> [What to do] Reproduce only the lines of the material below that start at the line containing "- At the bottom" and stop at the line containing "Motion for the". Keep both end lines.

> [Input data]
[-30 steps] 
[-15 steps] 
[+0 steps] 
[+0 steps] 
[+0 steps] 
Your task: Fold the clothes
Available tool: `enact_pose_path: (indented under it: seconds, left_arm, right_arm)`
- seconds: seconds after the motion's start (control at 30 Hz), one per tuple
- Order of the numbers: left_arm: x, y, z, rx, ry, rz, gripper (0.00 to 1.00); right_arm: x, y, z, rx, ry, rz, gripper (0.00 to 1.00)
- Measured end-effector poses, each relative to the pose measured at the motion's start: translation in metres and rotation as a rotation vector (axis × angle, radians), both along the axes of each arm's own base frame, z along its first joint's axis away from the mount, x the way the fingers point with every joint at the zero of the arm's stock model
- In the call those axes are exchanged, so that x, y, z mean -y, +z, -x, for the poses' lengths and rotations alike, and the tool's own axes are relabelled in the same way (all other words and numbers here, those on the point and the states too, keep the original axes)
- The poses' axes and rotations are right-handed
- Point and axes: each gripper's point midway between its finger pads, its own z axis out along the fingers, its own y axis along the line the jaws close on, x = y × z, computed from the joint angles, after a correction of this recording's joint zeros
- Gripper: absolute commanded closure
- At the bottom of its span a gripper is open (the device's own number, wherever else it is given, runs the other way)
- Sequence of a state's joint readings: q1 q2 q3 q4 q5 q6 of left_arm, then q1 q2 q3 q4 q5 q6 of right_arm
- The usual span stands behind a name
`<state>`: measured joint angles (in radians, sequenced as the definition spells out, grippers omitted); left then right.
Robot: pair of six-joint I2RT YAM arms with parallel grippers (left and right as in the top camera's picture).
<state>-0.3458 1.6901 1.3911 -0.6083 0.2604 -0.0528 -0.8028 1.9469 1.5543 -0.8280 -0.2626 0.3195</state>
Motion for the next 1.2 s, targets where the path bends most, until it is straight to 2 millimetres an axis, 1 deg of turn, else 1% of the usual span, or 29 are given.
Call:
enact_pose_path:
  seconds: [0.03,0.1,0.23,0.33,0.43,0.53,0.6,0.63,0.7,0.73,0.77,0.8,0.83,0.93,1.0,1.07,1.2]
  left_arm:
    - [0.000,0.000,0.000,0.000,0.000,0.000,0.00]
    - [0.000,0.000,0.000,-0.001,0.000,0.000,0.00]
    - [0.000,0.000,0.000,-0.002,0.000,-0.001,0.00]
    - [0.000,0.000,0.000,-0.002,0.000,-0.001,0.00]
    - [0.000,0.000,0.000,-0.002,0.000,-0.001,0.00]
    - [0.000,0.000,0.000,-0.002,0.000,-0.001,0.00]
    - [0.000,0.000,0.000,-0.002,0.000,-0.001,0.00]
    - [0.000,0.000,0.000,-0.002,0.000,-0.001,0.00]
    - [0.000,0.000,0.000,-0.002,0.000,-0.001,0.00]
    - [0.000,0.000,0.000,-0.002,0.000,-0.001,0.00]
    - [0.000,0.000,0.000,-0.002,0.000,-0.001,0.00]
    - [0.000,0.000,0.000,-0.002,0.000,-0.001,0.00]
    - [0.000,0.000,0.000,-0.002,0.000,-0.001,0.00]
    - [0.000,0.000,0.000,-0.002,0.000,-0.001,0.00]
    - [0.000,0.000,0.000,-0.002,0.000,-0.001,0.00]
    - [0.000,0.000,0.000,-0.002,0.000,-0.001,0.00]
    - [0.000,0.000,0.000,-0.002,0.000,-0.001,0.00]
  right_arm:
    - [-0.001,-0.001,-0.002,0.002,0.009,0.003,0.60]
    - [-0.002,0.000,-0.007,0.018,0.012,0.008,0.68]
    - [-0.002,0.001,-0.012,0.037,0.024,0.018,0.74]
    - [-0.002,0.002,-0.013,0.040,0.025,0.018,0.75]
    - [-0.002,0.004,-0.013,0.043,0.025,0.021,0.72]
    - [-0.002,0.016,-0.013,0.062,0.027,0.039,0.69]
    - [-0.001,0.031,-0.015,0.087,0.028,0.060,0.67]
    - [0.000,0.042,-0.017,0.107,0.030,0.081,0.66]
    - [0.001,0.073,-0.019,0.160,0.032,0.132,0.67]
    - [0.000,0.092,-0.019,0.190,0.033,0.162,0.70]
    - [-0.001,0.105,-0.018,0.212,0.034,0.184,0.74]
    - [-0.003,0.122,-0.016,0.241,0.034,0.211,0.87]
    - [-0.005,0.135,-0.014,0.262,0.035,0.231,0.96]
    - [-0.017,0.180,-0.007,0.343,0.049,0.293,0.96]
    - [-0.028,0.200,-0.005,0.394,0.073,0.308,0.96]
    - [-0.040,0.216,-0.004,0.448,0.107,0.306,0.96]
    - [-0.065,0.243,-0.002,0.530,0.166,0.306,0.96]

> [Reply]
- At the bottom of its span a gripper is open (the device's own number, wherever else it is given, runs the other way)
- Sequence of a state's joint readings: q1 q2 q3 q4 q5 q6 of left_arm, then q1 q2 q3 q4 q5 q6 of right_arm
- The usual span stands behind a name
`<state>`: measured joint angles (in radians, sequenced as the definition spells out, grippers omitted); left then right.
Robot: pair of six-joint I2RT YAM arms with parallel grippers (left and right as in the top camera's picture).
<state>-0.3458 1.6901 1.3911 -0.6083 0.2604 -0.0528 -0.8028 1.9469 1.5543 -0.8280 -0.2626 0.3195</state>
Motion for the next 1.2 s, targets where the path bends most, until it is straight to 2 millimetres an axis, 1 deg of turn, else 1% of the usual span, or 29 are given.

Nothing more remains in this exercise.